## MATERIAL FOR THE TASK:
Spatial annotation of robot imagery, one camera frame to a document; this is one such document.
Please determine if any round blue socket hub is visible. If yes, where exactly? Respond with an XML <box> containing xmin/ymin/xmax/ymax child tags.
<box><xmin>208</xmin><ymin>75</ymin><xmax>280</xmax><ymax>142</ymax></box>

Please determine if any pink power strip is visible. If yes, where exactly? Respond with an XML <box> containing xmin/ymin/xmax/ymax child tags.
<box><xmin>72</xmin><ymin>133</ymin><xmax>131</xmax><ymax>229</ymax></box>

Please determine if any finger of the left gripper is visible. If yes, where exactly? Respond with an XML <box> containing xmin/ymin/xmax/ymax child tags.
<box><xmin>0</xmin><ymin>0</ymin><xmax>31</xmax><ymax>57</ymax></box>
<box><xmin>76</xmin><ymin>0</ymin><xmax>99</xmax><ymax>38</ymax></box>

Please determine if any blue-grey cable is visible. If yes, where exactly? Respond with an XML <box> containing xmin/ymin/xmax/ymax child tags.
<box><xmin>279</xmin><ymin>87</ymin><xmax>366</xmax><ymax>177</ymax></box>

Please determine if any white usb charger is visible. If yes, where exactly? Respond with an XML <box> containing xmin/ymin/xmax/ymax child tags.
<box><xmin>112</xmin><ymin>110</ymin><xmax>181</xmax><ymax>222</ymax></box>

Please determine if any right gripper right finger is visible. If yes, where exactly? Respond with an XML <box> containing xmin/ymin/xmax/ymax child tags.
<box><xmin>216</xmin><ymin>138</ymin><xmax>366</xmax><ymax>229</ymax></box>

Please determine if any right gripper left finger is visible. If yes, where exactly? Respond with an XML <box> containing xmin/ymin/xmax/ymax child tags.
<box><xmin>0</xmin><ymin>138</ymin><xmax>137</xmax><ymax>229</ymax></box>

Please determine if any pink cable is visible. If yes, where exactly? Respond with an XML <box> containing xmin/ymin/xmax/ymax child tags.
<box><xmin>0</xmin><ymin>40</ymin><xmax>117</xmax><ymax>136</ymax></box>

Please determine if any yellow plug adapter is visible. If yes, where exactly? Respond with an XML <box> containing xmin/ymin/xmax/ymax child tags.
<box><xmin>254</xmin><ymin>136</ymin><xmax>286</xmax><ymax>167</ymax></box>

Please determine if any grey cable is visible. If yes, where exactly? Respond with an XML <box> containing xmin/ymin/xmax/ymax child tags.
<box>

## WHAT YOU WILL DO:
Your task is to copy every entry above, exactly as written.

## REPLY:
Spatial annotation of robot imagery, one camera frame to a document; this is one such document.
Please determine if any round blue socket hub is visible. If yes, where exactly? Respond with an XML <box> containing xmin/ymin/xmax/ymax child tags.
<box><xmin>208</xmin><ymin>75</ymin><xmax>280</xmax><ymax>142</ymax></box>

Please determine if any pink power strip is visible. If yes, where exactly? Respond with an XML <box> containing xmin/ymin/xmax/ymax child tags.
<box><xmin>72</xmin><ymin>133</ymin><xmax>131</xmax><ymax>229</ymax></box>

Please determine if any finger of the left gripper is visible. If yes, where exactly? Respond with an XML <box> containing xmin/ymin/xmax/ymax child tags.
<box><xmin>0</xmin><ymin>0</ymin><xmax>31</xmax><ymax>57</ymax></box>
<box><xmin>76</xmin><ymin>0</ymin><xmax>99</xmax><ymax>38</ymax></box>

Please determine if any blue-grey cable is visible. If yes, where exactly? Respond with an XML <box> containing xmin/ymin/xmax/ymax child tags.
<box><xmin>279</xmin><ymin>87</ymin><xmax>366</xmax><ymax>177</ymax></box>

Please determine if any white usb charger is visible. If yes, where exactly? Respond with an XML <box> containing xmin/ymin/xmax/ymax child tags.
<box><xmin>112</xmin><ymin>110</ymin><xmax>181</xmax><ymax>222</ymax></box>

Please determine if any right gripper right finger is visible. If yes, where exactly? Respond with an XML <box> containing xmin/ymin/xmax/ymax child tags.
<box><xmin>216</xmin><ymin>138</ymin><xmax>366</xmax><ymax>229</ymax></box>

Please determine if any right gripper left finger is visible. If yes, where exactly? Respond with an XML <box> containing xmin/ymin/xmax/ymax child tags.
<box><xmin>0</xmin><ymin>138</ymin><xmax>137</xmax><ymax>229</ymax></box>

Please determine if any pink cable is visible. If yes, where exactly? Respond with an XML <box> containing xmin/ymin/xmax/ymax child tags.
<box><xmin>0</xmin><ymin>40</ymin><xmax>117</xmax><ymax>136</ymax></box>

Please determine if any yellow plug adapter is visible. If yes, where exactly? Respond with an XML <box> containing xmin/ymin/xmax/ymax child tags.
<box><xmin>254</xmin><ymin>136</ymin><xmax>286</xmax><ymax>167</ymax></box>

Please determine if any grey cable is visible. If yes, where exactly? Respond with an XML <box> containing xmin/ymin/xmax/ymax child tags.
<box>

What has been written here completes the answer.